L.L. Bean has eliminated its famous 100-percent satisfaction guarantee under which it promised to repair or replace its products for life, no questions asked. Now, returns must be made within a year (except for defective products), and require proof of purchase.
The outdoors company says that the guarantee had grown too costly. Now it’s going to discover that ending it could cost even more.
Customers are naturally unhappy with the change. Some have turned to the internet and the federal courts to vent their frustration.
And they have a point. For years, customers paid higher prices because L.L. Bean tacked on markups to cover the cost of maintaining its guarantee. Now that value they paid for has been wiped out.
But apparently the guarantee was getting expensive: the cost of returns of destroyed or otherwise unusable items had surpassed the revenue from the company’s signature duck boot.
In a letter on Facebook, L.L. Bean Executive Chairman Shawn Gorman explained that some customers had used the guarantee to replace “heavily worn products used over many years” and sought “refunds for products that have been purchased through third parties, such as at yard sales.”
But if that’s the concern, then L.L. Bean’s move was shortsighted. Gorman conflated two very different types of customers. Let’s call one the lifer, the person who bought products and then renewed them far past their natural lifetimes. The other is the fraudster, a scavenger of L.L. Bean products looking for a quick buck.
Lifers are brand evangelists. They bought L.L. Bean moccasins years ago, perhaps, and speak of them reverently. They also buy L.L. Bean gear for their kids and grandchildren, which more than makes up for the cost of a few replacements every decade.
Fraudsters, by contrast, are a real problem. They’re not using L.L. Bean products themselves, and they’re not buying them for family members. They work at scale, sometimes returning, perhaps, 20 pairs of shoes or more. Those costs add up quickly, and there are no new sales to counterbalance them.
What L.L. Bean really needs is a return policy that separates the lifers from the fraudsters. That’s not particularly hard to do. The company could, for example, introduce product registration, and promise to repair or replace only items returned by their registered owners. Or it could require original receipts with all returns.
Registration would be straightforward to implement, especially since L.L. Bean already has electronic sale records and is even testing blockchain-based product tracking. And it’s unlikely that a casual customer would hold onto receipts just to increase the eventual yard-sale value of a pair of boots or moccasins.

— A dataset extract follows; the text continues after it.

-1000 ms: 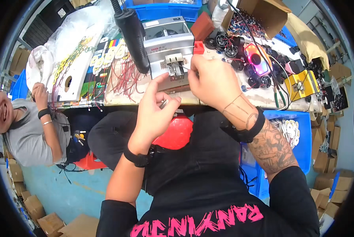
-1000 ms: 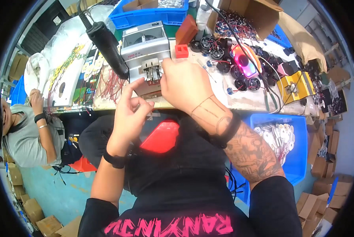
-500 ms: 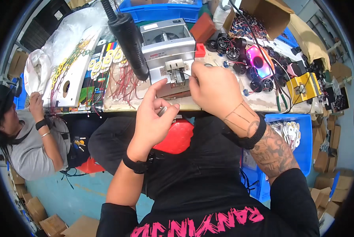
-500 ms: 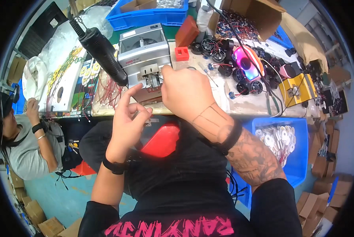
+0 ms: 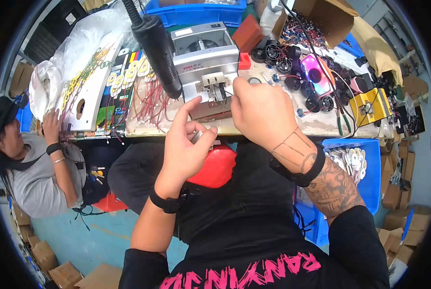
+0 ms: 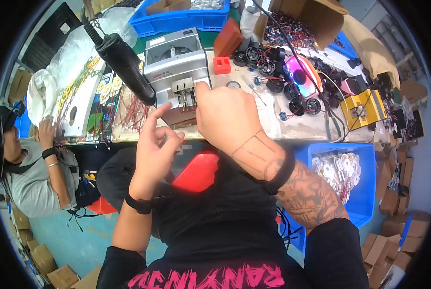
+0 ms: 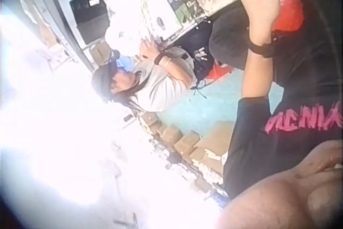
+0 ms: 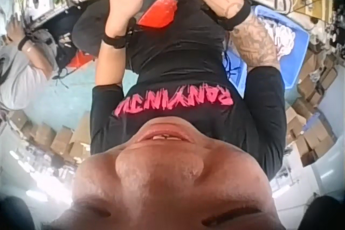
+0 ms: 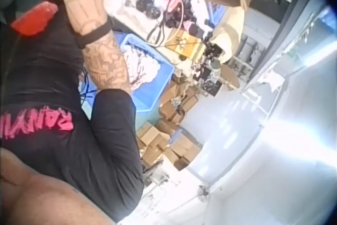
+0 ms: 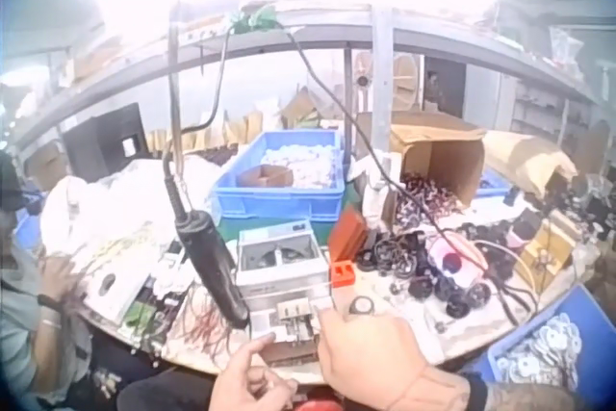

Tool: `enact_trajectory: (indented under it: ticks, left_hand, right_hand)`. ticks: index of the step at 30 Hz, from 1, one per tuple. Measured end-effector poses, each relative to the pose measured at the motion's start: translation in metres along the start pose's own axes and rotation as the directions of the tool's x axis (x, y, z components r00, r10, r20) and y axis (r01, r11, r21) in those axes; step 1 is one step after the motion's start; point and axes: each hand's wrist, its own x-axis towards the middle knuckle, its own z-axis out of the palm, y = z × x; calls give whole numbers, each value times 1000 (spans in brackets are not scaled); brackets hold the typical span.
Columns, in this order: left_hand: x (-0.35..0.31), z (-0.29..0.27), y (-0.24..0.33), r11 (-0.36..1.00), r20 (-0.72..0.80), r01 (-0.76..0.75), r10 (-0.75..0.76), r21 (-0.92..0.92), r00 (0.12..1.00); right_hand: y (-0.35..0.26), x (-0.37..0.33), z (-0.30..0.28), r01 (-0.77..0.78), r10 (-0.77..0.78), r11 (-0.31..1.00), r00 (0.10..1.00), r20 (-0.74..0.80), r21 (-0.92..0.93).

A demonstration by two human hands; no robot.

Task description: Assembling electronic components using a small screw-fed machine and pliers at a workbench.

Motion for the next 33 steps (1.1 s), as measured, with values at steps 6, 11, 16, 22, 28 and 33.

In either case, there would probably need to be a grace period for recording past purchases. But in the long run, the only people returning years-old products would be dedicated L.L. Bean customers. Those happy lifers would keep profit margins high, while fraudsters would get the boot.
Scott Duke Kominers is the MBA Class of 1960 Associate Professor of Business Administration at Harvard Business School, and a faculty affiliate of the Harvard Department of Economics. Previously, he was a junior fellow at the Harvard Society of Fellows and the inaugural research scholar at the Becker Friedman Institute for Research in Economics at the University of Chicago.